Repeat each entry in the data, exactly.

Supplied records:

##############################

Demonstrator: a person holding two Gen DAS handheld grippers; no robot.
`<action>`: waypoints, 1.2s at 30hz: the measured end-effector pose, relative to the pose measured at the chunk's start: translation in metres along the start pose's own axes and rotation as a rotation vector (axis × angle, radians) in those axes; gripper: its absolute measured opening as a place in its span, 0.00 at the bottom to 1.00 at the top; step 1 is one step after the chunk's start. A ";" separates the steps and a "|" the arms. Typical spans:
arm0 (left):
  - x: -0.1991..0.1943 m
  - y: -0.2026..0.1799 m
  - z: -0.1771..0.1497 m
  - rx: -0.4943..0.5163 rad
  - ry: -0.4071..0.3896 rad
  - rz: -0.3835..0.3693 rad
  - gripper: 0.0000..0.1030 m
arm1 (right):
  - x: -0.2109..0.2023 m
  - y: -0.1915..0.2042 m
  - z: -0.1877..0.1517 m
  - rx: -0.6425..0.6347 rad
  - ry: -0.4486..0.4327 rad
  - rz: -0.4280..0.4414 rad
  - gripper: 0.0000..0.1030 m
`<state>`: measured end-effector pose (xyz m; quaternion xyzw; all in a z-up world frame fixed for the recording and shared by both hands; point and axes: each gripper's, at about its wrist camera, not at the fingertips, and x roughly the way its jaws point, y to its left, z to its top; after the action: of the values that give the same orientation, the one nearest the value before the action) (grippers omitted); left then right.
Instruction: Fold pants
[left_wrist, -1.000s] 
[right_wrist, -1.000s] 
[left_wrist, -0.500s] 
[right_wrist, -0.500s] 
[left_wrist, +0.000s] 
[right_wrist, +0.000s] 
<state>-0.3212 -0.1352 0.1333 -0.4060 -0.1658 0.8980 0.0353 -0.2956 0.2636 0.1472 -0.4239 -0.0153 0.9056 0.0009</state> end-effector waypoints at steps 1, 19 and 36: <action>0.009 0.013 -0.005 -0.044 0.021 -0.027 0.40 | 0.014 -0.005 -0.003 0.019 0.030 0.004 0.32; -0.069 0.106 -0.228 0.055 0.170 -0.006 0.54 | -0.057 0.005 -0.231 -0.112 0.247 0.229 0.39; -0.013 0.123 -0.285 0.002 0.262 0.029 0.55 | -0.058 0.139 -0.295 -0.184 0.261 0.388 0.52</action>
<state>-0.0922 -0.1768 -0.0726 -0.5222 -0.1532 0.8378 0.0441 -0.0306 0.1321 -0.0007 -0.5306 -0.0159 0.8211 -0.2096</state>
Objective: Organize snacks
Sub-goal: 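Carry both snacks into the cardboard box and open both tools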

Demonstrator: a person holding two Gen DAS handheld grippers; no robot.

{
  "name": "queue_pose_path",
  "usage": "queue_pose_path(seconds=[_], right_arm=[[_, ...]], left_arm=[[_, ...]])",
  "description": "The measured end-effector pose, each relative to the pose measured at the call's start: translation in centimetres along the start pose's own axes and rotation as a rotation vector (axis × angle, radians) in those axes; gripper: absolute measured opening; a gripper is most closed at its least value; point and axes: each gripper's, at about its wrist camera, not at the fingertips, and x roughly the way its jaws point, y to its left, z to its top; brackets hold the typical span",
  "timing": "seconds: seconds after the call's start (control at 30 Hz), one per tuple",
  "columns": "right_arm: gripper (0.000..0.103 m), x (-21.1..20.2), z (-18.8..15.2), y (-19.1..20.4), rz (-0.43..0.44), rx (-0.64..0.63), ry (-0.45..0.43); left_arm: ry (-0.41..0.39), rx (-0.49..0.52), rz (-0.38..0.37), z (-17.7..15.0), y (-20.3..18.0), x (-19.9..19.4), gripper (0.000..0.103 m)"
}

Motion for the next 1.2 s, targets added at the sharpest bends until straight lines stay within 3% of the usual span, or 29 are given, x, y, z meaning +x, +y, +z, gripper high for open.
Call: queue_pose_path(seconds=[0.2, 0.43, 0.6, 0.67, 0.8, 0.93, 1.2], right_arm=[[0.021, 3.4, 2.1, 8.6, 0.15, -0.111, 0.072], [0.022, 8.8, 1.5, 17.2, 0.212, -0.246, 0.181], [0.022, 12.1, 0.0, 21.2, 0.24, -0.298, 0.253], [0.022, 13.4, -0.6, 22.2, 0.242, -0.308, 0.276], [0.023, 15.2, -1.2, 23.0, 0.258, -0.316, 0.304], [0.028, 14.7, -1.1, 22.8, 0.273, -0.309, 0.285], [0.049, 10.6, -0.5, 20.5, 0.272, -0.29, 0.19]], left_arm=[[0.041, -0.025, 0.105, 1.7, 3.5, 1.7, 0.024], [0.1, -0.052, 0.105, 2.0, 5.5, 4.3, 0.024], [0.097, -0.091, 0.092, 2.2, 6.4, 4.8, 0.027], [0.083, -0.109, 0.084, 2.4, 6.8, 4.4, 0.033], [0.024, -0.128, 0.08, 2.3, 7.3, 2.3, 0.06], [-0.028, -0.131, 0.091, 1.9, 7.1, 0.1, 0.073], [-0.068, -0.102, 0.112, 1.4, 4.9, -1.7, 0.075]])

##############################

Exercise output:
Demonstrator: a person holding two Gen DAS handheld grippers; no robot.
`<action>`: waypoints, 1.2s at 30hz: the measured end-effector pose, relative to the pose measured at the chunk's start: translation in metres along the start pose's own axes and rotation as a rotation vector (axis × angle, radians) in those axes; gripper: its absolute measured opening as a place in its span, 0.00 at the bottom to 1.00 at the top; step 1 is one step after the chunk's start. A ";" separates the steps and a "|" the arms. Typical spans:
arm0 (left):
  - x: -0.1991..0.1943 m
  - y: -0.2026..0.1799 m
  - z: -0.1771..0.1497 m
  - rx: -0.4943..0.5163 rad
  - ry: -0.4071..0.3896 rad
  - rz: -0.3835..0.3693 rad
  - gripper: 0.0000..0.1030 m
arm1 (right):
  - x: -0.2109..0.2023 m
  - y: -0.1915..0.2042 m
  - z: -0.1877..0.1517 m
  - rx: -0.6425..0.6347 rad
  - ry: -0.4486..0.4327 rad
  - rz: -0.4280..0.4414 rad
  - gripper: 0.0000..0.1030 m
`<state>`: measured end-effector pose (xyz m; quaternion xyzw; all in a z-up world frame fixed for the recording and shared by both hands; point and axes: each gripper's, at about its wrist camera, not at the fingertips, and x roughly the way its jaws point, y to its left, z to its top; after the action: of the values that give the same orientation, the one nearest the value before the action) (grippers omitted); left then right.
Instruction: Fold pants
[left_wrist, -1.000s] 
[right_wrist, -1.000s] 
[left_wrist, -0.500s] 
[right_wrist, -0.500s] 
[left_wrist, +0.000s] 
[right_wrist, +0.000s] 
<state>-0.3212 -0.1352 0.1333 -0.4060 -0.1658 0.8980 0.0353 -0.2956 0.2636 0.1472 -0.4239 -0.0153 0.9056 0.0009</state> end-effector waypoints at steps 1, 19 and 36: <action>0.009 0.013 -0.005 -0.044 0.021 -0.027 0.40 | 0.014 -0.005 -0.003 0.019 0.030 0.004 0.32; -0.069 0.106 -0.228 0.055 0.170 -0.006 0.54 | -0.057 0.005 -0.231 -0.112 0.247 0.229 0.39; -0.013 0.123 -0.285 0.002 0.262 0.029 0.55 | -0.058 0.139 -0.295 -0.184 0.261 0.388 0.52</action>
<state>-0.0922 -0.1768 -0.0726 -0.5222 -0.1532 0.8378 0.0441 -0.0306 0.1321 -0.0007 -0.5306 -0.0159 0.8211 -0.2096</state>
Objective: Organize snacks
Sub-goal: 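Carry both snacks into the cardboard box and open both tools
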
Demonstrator: a person holding two Gen DAS handheld grippers; no robot.

{
  "name": "queue_pose_path",
  "usage": "queue_pose_path(seconds=[_], right_arm=[[_, ...]], left_arm=[[_, ...]])",
  "description": "The measured end-effector pose, each relative to the pose measured at the call's start: translation in centimetres along the start pose's own axes and rotation as a rotation vector (axis × angle, radians) in those axes; gripper: absolute measured opening; a gripper is most closed at its least value; point and axes: each gripper's, at about its wrist camera, not at the fingertips, and x roughly the way its jaws point, y to its left, z to its top; brackets hold the typical span",
  "timing": "seconds: seconds after the call's start (control at 30 Hz), one per tuple",
  "columns": "right_arm: gripper (0.000..0.103 m), x (-21.1..20.2), z (-18.8..15.2), y (-19.1..20.4), rz (-0.43..0.44), rx (-0.64..0.63), ry (-0.45..0.43); left_arm: ry (-0.41..0.39), rx (-0.49..0.52), rz (-0.38..0.37), z (-17.7..15.0), y (-20.3..18.0), x (-19.9..19.4), gripper (0.000..0.103 m)"
}

Motion for the next 1.2 s, targets added at the sharpest bends until straight lines stay within 3% of the usual span, or 29 are given, x, y, z meaning +x, +y, +z, gripper high for open.
Call: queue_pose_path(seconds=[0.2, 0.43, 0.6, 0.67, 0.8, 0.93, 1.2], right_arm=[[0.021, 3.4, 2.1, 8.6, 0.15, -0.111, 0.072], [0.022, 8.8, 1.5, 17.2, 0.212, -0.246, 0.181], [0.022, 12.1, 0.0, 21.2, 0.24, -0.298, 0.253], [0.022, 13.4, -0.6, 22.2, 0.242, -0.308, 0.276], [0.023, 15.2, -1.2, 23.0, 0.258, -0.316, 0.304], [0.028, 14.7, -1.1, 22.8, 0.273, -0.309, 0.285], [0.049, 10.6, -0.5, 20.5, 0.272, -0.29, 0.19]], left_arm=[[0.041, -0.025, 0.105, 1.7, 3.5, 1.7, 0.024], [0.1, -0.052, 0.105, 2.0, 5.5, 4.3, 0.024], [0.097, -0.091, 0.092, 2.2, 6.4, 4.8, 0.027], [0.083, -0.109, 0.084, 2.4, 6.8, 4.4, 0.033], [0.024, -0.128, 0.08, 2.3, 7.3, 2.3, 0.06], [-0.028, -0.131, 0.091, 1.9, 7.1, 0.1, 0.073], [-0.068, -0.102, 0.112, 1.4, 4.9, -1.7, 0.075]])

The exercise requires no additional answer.